## WORK INSTRUCTIONS
Set down, exactly, every line from the top of the listing through the one holding "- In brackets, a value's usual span".

'''

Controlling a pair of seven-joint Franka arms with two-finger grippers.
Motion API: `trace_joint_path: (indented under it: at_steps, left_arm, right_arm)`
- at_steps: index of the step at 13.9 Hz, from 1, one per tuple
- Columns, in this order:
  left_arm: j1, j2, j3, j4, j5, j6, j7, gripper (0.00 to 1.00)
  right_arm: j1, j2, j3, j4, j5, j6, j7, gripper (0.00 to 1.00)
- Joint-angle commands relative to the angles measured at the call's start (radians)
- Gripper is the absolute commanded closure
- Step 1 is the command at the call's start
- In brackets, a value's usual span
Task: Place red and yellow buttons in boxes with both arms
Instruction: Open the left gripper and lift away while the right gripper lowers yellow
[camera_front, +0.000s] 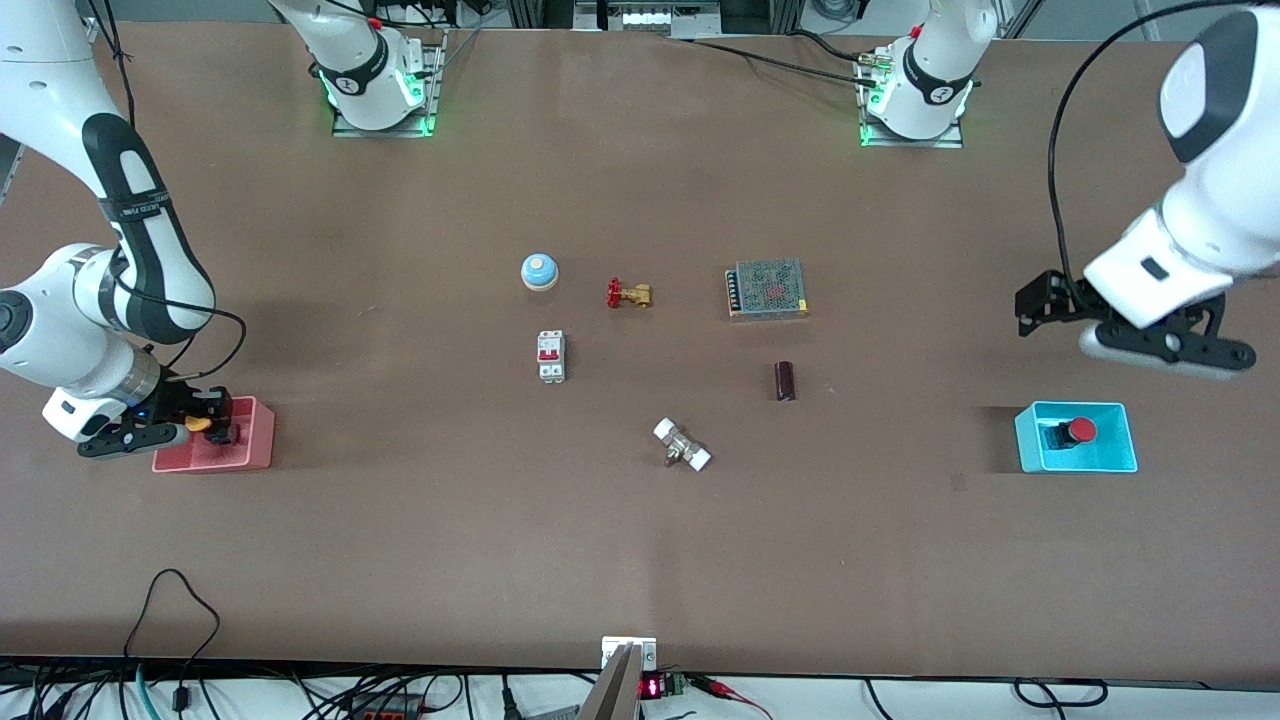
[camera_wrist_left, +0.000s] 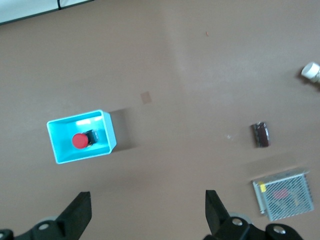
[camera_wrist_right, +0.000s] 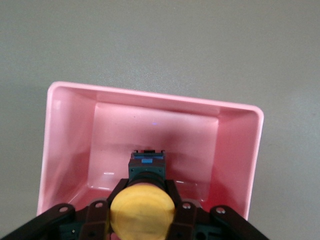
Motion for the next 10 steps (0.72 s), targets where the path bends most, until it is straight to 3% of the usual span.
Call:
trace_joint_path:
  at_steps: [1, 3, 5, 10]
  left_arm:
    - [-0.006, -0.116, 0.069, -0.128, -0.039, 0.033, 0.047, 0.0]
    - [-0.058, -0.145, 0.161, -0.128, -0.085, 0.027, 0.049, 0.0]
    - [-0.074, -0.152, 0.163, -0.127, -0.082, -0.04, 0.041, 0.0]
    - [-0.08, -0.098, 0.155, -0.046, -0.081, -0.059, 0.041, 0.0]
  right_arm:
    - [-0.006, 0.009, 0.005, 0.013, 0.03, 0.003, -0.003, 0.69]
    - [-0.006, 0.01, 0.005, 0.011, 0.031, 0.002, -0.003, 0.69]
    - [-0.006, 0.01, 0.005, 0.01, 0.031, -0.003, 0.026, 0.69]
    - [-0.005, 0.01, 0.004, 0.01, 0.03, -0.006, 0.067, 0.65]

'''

## RESPONSE
Controlling a pair of seven-joint Franka arms with two-finger grippers.
Motion API: `trace_joint_path: (indented under it: at_steps, left_arm, right_arm)`
- at_steps: index of the step at 13.9 Hz, from 1, one per tuple
- Columns, in this order:
  left_arm: j1, j2, j3, j4, j5, j6, j7, gripper (0.00 to 1.00)
  right_arm: j1, j2, j3, j4, j5, j6, j7, gripper (0.00 to 1.00)
- Joint-angle commands relative to the angles measured at the call's start (radians)
- Gripper is the absolute commanded closure
- Step 1 is the command at the call's start
- In brackets, a value's usual span

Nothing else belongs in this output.